[std-interval] More on interval computations as proofs

[Hervé Brönnimann]

Sorry to catch up this thread late.  I read everything, but don't  
usually have the resources to weigh in on the issues.

On Sep 22, 2006, at 8:07 AM, Guillaume Melquiond wrote:
> Le vendredi 22 septembre 2006 à 06:41 -0500, R. Baker Kearfott a  
> écrit :
>> At 07:54 AM 9/22/2006 +0200, Guillaume Melquiond wrote:
>>> This kind of wording may be more satisfactory:
>>>        Returns: a finite number included in \texttt{x} when  
>>> \texttt{x}
>>>        is not empty, an implementation-defined value otherwise.
>>>        Note: when \texttt{x} is a bounded interval, the result is  
>>> close
>>>        to the real number $\frac{1}{2}(\texttt{inf(x)} +
>>>        \texttt{sup(x)})$.
>> In the above rewording what does "close to" mean in this context?   
>> Also,
>> "is" does not sound very normative, and I assume you want it to be  
>> normative.
>> How is the following rewording?
>> "When \texttt{x} is a bounded interval, the result will be an  
>> approximation
>>         to the real number $\frac{1}{2}(\texttt{inf(x)} +
>>         \texttt{sup(x)})$."
>> ??
>
> I have used "close" to mean "approximation" in my sentence.
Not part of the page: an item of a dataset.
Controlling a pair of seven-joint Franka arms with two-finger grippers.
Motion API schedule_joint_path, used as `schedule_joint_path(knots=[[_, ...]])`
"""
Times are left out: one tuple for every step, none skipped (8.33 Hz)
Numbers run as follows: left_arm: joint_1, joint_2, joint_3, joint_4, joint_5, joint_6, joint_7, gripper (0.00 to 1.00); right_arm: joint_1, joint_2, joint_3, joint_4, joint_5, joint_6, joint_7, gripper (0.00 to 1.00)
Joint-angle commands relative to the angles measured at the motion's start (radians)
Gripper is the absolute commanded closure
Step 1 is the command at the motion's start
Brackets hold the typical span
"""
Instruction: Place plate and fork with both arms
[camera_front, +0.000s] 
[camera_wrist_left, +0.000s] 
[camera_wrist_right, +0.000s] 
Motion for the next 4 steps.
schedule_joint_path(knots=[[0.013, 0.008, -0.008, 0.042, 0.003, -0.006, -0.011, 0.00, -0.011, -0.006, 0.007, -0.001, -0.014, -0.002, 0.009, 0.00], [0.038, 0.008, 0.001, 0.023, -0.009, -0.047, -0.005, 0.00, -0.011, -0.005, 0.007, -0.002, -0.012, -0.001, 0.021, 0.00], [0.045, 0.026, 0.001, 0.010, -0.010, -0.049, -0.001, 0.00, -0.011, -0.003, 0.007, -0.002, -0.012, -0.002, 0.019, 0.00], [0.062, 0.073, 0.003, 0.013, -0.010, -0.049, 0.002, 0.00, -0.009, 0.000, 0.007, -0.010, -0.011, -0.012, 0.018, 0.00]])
Your  
> wording
> looks less confusing to me.

I agree with all the points, but I would slightly rephrase Baker's  
proposed wording to (should instead of will, as this is more a  
statement of intention, and guideline to the implementor, than a  
normative text):

        Returns: a finite number in \texttt{x} when \texttt{x}
        is not empty, and an implementation-defined value otherwise.
        Note: when \texttt{x} is a bounded interval, the result  
should approximate
        the real number $\frac{1}{2}(\texttt{inf(x)} + \texttt{sup 
(x)})$.

I am glad to see the wording converge.
--
Hervé Brönnimann
CIS, Polytechnic University
hbr at poly.edu